Okay, but how do you get tension? You get it with two characters in a struggle. If you've only got one character, how much tension can you have? The character is sitting there and thinking. What happens if she doesn't resolve whatever she's thinking about?
That's one way, and it's a popular and very useful way, but it's not the only way. One doesn't need a second character on-screen to have an active and vital scene.
Other, non-other-character, sources of tension:
+ Ticking clocks (in the story sense, though also in the real clock-sense, but then that would fall into the next item) (a character dying of cancer, frex)
+ Environmental cues
+ Puzzles that interest a reader
+ Voyeurism (not nec., but including, sexual)
+ A character doing something they shouldn't be doing.
+ The threat of personal harm, self-inflicted or from a non-sentient source + Language structured in such a way as to evoke tension.
+ Things lying beneath the surface; and, relatedly, the implication that beneath any surface is a layer we can't see (we like to think we know everything, but we know so little, and what we don't know frightens us; fright is a strong form of tension)
+ Reader knowledge where the character does not have knowledge
We agree, I think, that sitting and thinking rarely interests the reader beyond a paragraph. But there's a ton of other stuff that can happen while a character thinks through whatever's going on; the character doesn't have to be sitting in their bedroom, and the character categorically
does not need to be physically opposed by an antagonist character to create tension.
But I think if you look closely, you'll see that there's a time limit and a very real, very physical consequence -- he has to sort things out or the dragon will come back and fry the city or the psychopathic murderer from the future will kill his father so he'll never be born, so there's almost an implied antagonist in the room with him.
These are very workable, and very useful, techniques. They're not the be-all and end-all, though.
For most of us, if we try to write a scene with just one person (and, really, that's the problem, not the lack of dialogue; the lack of dialogue is the symptom of the problem), it's likely going to be of the "my life sucks, and I don't know what to do about it" variety.
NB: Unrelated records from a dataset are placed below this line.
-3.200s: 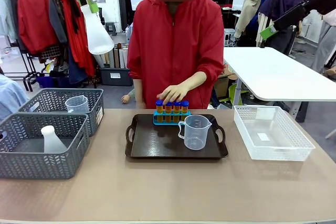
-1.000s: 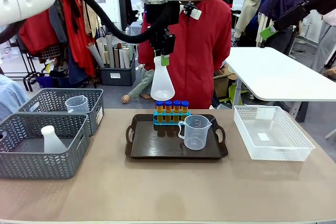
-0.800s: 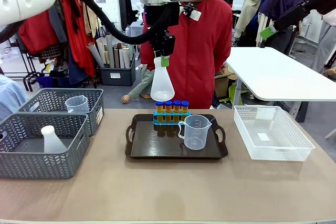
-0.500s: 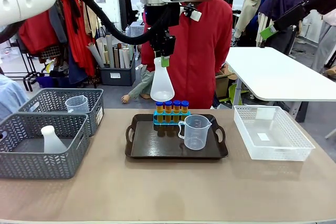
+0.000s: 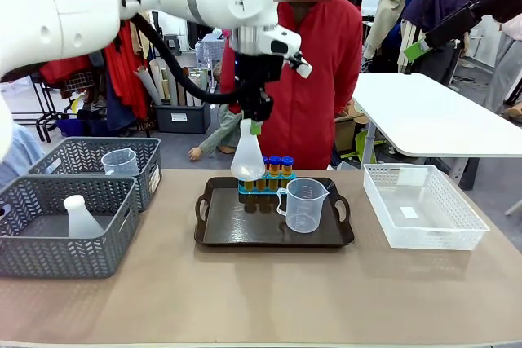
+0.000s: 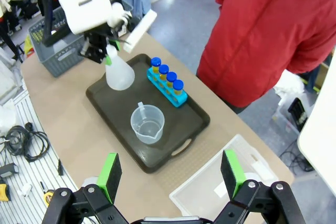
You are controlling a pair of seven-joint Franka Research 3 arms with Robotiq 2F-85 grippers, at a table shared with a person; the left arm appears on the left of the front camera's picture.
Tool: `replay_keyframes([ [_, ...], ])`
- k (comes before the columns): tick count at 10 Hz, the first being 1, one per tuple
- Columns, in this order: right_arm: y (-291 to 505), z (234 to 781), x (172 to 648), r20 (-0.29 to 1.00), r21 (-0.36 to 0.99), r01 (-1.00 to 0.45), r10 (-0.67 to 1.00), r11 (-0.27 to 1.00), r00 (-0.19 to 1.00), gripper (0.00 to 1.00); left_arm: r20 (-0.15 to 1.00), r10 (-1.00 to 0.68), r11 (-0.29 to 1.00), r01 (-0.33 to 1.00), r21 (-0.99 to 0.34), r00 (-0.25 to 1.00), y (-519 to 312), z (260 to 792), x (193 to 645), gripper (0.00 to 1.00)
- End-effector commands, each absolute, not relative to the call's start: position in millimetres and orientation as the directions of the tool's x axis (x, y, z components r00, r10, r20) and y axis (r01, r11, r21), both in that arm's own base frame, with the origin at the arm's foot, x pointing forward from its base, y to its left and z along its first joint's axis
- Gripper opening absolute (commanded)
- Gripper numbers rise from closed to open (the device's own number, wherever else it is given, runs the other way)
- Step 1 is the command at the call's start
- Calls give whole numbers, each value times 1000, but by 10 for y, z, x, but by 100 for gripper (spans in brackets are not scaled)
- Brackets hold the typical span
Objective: Prepare the laboratory tools.
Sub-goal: Pick up one Small flask and place it on the Handle tray.
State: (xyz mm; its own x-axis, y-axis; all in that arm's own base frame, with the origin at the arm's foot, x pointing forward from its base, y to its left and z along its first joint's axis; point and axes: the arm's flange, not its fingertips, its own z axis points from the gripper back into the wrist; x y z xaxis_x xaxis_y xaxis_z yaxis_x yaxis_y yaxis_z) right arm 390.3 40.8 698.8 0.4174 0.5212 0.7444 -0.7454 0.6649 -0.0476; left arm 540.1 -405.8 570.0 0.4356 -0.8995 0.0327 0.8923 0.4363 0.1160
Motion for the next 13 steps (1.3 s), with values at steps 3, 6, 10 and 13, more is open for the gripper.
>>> replay_keyframes([
  [3,400,6998,3905,751,-43,-752,518,658,410,100,57,-870,492,868,60,489,-3841,5267,5250,0],
  [6,400,6998,3905,751,-43,-752,518,658,410,100,56,-855,518,852,70,515,-3706,4981,5285,0],
  [10,400,6998,3905,751,-43,-752,518,658,410,100,75,-861,507,859,66,503,-3712,4644,5322,0],
  [13,400,6998,3905,751,-43,-752,518,658,410,100,68,-862,506,861,52,503,-3716,4578,5365,0],
])
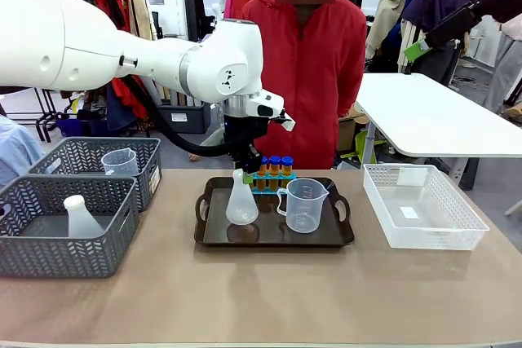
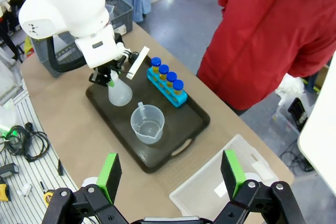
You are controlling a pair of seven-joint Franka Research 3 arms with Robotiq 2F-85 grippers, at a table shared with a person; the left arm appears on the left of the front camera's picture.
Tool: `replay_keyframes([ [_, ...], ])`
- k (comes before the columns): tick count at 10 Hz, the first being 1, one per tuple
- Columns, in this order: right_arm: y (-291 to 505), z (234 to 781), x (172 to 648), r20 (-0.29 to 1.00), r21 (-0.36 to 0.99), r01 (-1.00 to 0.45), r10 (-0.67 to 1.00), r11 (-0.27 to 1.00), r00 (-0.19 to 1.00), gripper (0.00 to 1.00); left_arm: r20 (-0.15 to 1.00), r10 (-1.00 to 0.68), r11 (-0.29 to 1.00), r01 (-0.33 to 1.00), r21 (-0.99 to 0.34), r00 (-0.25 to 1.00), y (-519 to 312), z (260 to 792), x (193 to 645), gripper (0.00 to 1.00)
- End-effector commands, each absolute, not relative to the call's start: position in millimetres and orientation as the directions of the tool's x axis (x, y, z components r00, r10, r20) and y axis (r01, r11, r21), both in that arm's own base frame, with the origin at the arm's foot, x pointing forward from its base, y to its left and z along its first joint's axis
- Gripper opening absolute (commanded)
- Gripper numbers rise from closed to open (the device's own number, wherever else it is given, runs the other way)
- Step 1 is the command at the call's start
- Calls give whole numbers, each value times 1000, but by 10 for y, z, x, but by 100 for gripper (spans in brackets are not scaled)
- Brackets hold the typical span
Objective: Prepare the laboratory tools.
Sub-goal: Pick up one Small flask and place it on the Handle tray.
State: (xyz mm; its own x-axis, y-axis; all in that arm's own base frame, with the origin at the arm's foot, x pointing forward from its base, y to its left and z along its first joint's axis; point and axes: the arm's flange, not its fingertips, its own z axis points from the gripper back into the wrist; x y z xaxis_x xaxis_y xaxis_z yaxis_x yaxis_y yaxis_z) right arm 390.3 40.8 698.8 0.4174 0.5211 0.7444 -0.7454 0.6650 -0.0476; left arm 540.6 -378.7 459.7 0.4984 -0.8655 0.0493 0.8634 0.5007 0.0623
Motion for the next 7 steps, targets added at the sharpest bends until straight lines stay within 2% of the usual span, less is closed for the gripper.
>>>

For the most part, keeping in mind that story = two characters in a struggle is going to improve any scene you write.
No offense, Jan, but your definition seems to be off.
"A story can be two characters in a struggle" is a valid statement, true.
Show me the two characters struggling through the island scene in Tom Hanks'
Cast Away, please? In
White fang?
A better definition might be "Story = the struggle of a character to overcomes frustration while actively seeking achievement of a goal." That's a useful definition, if not perfect.
An old line goes "'The King died, and then the Queen died'" is not a story; 'The King died, and then the Queen died of grief' is."
To wrap up: I think you're right in that your method will produce a scene, but I also think it's not the only way. I recommend that you look deeper into exactly what it is that you respond as a reader to in a scene--not just the tension itself, but the source of the tension.